Is there some kind of law saying that any long magazine profile of Ben Bernanke must mention Milton Friedman in the opening sentence and the Great Depression in the opening paragraph? First Roger Lowenstein did it, and now Steve Matthews is following suit, for Bloomberg Markets.
You won’t learn a lot from Matthews’ piece that you didn’t learn from Lowenstein, although he does go a bit further, calling Bernanke "the most powerful–and inventive–Federal Reserve chairman in the 95-year history of the central bank". Bernanke comes across very well, largely because the pro-forma attacks on him seem to miss the mark so widely:
Allan Meltzer, a Fed historian and economics professor at Carnegie Mellon University in Pittsburgh, agrees that Bernanke is swatting a fly with a sledgehammer. "In monetary policy, he has not been good," Meltzer, 80, says. "It is a silly policy designed to head off a recession that may come but hasn’t come yet."
Meltzer says the Fed, by ignoring the inflationary potential in its latest rate cuts, is creating the possibility of negative real interest rates. He also says the Fed should never take credit risks, especially to save floundering banks.

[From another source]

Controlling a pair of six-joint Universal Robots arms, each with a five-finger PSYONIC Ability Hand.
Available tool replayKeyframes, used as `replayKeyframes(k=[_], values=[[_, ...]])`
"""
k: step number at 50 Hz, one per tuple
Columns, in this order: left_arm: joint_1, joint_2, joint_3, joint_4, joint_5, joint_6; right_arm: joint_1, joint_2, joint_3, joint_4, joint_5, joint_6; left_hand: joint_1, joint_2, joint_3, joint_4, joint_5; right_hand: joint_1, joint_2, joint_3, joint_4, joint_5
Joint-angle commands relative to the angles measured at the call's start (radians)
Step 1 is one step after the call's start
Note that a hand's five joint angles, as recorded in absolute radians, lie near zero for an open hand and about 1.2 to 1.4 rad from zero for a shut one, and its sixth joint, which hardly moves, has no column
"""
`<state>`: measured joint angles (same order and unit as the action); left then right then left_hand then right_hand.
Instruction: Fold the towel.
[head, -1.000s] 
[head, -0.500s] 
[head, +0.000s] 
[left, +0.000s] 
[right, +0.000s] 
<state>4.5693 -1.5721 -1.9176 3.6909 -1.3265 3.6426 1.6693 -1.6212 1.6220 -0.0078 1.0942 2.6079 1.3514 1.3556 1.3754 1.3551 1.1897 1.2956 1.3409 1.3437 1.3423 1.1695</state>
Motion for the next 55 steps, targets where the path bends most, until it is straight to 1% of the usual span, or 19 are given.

When the worst that anybody can say of Bernanke is that he’s "creating the possibility of negative real interest rates," you can rest assured he’s doing OK. (Of course real interest rates are negative. That’s entirely deliberate.) As for the Fed taking credit risks, that’s the "inventive" bit that Matthews is talking about. Just because it hasn’t historically been done doesn’t mean it isn’t a good idea.